This is a thesis project completed as part of the COMPGW99 - MSc Thesis module (MSc Web Science and Big Data Analytics) at University College London.
It proposes the application of a novel approach in graph theory, to identify coherent clusters of topics and researchers within Networks of Topics and Researchers constructed using current (2010 to 2016) and historical (1990 to 2000, 2000 to 2010) data collected from EPSRC. For more information, please refer to the main thesis report.

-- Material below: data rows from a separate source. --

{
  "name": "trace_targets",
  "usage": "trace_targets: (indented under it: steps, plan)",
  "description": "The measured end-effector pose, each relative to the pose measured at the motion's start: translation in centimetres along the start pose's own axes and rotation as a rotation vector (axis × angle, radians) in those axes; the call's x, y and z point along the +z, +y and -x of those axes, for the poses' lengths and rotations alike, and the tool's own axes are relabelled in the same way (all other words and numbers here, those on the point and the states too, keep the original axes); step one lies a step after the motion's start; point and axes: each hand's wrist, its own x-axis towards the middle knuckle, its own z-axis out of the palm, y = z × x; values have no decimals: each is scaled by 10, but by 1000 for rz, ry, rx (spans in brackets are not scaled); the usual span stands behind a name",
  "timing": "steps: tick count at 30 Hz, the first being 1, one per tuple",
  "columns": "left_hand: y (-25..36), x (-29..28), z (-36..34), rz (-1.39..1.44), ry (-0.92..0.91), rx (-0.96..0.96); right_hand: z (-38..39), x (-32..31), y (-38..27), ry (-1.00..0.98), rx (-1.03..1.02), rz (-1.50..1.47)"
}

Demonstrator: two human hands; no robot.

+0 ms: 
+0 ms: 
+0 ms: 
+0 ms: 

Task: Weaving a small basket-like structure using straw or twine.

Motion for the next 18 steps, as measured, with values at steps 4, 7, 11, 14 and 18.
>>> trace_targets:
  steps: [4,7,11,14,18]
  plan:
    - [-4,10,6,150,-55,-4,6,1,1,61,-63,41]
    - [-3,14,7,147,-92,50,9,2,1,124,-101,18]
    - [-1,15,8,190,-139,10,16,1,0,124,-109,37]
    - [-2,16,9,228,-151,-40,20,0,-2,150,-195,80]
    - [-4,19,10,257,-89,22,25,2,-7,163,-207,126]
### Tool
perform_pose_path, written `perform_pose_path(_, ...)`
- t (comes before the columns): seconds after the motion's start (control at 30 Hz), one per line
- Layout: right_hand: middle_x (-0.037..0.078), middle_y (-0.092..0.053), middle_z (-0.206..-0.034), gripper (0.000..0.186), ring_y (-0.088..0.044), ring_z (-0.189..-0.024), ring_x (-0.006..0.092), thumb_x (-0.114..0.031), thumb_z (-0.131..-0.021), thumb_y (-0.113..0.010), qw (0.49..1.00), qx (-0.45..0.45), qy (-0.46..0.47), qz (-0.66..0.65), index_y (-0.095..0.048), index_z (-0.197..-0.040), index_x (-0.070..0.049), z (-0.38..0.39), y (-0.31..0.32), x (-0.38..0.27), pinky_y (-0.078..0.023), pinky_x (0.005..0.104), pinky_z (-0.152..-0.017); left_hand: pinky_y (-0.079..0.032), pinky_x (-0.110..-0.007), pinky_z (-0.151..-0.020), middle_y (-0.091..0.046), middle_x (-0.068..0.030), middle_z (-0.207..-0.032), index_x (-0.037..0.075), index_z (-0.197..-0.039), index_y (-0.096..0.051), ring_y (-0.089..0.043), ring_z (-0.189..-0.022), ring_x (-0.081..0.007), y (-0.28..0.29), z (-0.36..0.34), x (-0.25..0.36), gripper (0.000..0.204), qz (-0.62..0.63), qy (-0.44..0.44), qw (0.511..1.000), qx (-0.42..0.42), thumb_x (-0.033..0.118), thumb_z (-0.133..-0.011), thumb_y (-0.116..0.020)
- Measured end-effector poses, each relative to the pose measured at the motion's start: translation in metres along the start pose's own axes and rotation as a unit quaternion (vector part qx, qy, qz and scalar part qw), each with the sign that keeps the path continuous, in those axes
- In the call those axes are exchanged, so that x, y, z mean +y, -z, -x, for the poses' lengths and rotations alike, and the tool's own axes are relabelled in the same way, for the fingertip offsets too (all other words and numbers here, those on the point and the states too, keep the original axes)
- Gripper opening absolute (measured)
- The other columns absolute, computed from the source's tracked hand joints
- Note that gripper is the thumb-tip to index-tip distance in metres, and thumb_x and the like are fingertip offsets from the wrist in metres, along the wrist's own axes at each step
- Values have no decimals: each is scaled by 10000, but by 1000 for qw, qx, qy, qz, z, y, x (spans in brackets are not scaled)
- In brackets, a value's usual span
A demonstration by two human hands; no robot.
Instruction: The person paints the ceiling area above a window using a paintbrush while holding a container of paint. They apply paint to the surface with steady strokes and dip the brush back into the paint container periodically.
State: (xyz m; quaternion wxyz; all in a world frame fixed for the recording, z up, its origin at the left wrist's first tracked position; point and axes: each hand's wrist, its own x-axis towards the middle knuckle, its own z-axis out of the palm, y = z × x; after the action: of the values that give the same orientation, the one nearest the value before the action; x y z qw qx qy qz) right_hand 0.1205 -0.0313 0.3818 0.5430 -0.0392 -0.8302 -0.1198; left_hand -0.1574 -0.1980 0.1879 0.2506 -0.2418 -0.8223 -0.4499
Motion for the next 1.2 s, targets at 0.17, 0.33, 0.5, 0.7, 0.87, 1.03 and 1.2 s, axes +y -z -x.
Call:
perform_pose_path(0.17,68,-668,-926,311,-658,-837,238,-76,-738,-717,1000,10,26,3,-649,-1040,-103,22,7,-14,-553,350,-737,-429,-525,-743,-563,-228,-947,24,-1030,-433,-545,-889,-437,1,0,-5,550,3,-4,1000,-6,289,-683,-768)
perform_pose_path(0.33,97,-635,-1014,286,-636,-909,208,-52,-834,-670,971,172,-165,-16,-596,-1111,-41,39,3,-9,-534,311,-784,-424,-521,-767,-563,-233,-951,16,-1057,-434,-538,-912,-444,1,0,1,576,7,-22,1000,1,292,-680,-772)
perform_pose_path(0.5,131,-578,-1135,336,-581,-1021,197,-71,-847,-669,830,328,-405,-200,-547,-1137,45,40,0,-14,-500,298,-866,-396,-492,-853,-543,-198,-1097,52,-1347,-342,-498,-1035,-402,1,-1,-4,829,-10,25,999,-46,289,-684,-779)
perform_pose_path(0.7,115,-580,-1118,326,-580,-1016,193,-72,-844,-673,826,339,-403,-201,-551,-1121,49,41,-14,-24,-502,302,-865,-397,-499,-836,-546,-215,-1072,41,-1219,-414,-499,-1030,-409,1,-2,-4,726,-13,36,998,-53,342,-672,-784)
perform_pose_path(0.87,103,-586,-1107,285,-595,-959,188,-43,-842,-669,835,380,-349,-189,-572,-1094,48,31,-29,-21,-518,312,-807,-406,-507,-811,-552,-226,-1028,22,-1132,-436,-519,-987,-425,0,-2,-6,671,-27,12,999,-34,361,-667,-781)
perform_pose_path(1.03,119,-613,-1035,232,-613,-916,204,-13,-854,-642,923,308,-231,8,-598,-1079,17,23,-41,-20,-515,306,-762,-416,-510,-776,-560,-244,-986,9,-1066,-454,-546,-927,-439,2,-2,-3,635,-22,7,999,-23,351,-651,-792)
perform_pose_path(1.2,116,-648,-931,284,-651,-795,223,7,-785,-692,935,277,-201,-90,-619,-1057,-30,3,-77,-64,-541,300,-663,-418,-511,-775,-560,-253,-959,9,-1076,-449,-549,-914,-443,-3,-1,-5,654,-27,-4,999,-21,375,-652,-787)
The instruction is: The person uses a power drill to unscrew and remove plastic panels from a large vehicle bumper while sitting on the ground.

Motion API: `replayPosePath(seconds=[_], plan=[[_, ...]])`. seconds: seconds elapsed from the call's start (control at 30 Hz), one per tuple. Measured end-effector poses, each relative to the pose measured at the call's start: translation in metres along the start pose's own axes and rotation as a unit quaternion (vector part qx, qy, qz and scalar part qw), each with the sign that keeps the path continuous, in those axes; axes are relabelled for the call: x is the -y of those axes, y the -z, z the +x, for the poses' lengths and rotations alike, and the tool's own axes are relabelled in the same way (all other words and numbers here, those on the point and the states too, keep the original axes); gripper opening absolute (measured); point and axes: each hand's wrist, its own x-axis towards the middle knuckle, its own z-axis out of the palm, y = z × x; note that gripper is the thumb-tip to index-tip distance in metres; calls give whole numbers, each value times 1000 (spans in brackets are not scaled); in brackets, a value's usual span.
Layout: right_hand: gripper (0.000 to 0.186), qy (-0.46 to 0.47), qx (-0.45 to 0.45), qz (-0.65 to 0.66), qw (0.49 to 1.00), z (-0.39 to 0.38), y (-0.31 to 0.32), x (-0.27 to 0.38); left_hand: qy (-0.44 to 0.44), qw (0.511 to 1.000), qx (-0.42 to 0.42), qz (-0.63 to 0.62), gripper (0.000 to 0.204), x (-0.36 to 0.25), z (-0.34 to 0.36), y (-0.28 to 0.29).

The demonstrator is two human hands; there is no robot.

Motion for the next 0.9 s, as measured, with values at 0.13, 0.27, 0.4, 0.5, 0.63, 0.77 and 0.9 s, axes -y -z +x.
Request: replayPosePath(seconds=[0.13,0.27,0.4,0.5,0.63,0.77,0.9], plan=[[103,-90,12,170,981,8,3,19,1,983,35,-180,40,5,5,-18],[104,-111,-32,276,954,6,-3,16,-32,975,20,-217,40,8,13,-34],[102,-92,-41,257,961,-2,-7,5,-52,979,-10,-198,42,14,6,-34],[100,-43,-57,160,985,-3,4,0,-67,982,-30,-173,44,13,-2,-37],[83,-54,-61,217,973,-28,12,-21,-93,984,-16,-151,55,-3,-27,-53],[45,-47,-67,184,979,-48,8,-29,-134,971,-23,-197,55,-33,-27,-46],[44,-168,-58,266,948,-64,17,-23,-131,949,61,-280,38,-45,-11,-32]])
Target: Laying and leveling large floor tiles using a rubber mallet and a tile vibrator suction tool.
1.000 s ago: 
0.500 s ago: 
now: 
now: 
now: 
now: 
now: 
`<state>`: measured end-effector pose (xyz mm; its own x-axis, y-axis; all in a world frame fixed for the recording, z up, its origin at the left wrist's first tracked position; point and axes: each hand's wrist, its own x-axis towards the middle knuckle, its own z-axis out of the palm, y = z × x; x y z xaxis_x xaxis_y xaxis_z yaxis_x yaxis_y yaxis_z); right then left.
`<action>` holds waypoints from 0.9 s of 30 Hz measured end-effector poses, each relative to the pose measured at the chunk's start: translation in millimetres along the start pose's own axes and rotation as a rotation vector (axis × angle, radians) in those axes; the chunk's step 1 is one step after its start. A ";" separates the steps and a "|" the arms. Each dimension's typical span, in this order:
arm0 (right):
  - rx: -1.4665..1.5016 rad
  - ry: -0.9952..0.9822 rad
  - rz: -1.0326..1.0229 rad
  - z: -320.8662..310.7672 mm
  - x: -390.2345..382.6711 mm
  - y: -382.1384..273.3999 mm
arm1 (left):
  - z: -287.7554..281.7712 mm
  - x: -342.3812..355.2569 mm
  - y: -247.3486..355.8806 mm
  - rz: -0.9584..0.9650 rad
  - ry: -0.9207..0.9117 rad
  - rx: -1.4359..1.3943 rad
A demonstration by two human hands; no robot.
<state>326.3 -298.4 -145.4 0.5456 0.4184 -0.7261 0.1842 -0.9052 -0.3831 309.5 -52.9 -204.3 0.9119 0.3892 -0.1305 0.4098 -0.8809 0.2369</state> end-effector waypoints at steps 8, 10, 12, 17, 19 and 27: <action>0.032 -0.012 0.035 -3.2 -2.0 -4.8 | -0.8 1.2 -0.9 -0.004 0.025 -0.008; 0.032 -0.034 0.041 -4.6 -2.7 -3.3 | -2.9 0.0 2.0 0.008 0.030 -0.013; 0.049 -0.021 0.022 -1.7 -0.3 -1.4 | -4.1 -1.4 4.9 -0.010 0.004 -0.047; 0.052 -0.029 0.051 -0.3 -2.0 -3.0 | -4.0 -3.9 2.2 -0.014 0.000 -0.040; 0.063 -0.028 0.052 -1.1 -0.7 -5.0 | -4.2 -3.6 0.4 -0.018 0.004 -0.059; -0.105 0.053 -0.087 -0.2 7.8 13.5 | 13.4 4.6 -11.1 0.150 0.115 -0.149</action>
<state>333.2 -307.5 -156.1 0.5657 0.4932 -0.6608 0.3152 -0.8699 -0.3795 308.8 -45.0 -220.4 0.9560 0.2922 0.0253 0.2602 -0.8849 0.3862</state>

Sergiu Tripon, MSc Web Science and Big Data Analytics candidate
Dr. Shi Zhou, Senior lecturer at University College London
- Main thesis report
- Supplementary material
- Research Data Management Plan
- Repository contents
- Running the source code
- algorithms/ - Louvain community detection algorithm for NetworkX
- analysis/ - source code written for the analysis of the network, communities and sub-communities
- data/ - various .gephi, .graphml, .png, .tsv and .txt files related to the networks and the visualisation of the networks
- documents/ - main thesis report, supplementary material and research data management plan
- experiments/ - experiments carried out to trial different network analysis packages
- literature/ - research papers in PDF format representing the state-of-the-art of several different topics
- network-maker - source code written to collect the data and convert it into networks, data in the form of html files downloaded from the EPSRC Grants on the Web (GoW) service
- wiki - various .png, .psd, .pptx and .xlsx files used to add different media to the main thesis report and the GitHub wiki
- requirements.txt - pip .txt requirements file that consists of the project dependencies which can be installed by running
bash pip install -r requirements.txt
in a terminal window
Note: In order to run the source code, an virtual environment installation is required. The code is written in Python 3.5. The packages used in the project are listed in the requirements.txt file and can be install using pip.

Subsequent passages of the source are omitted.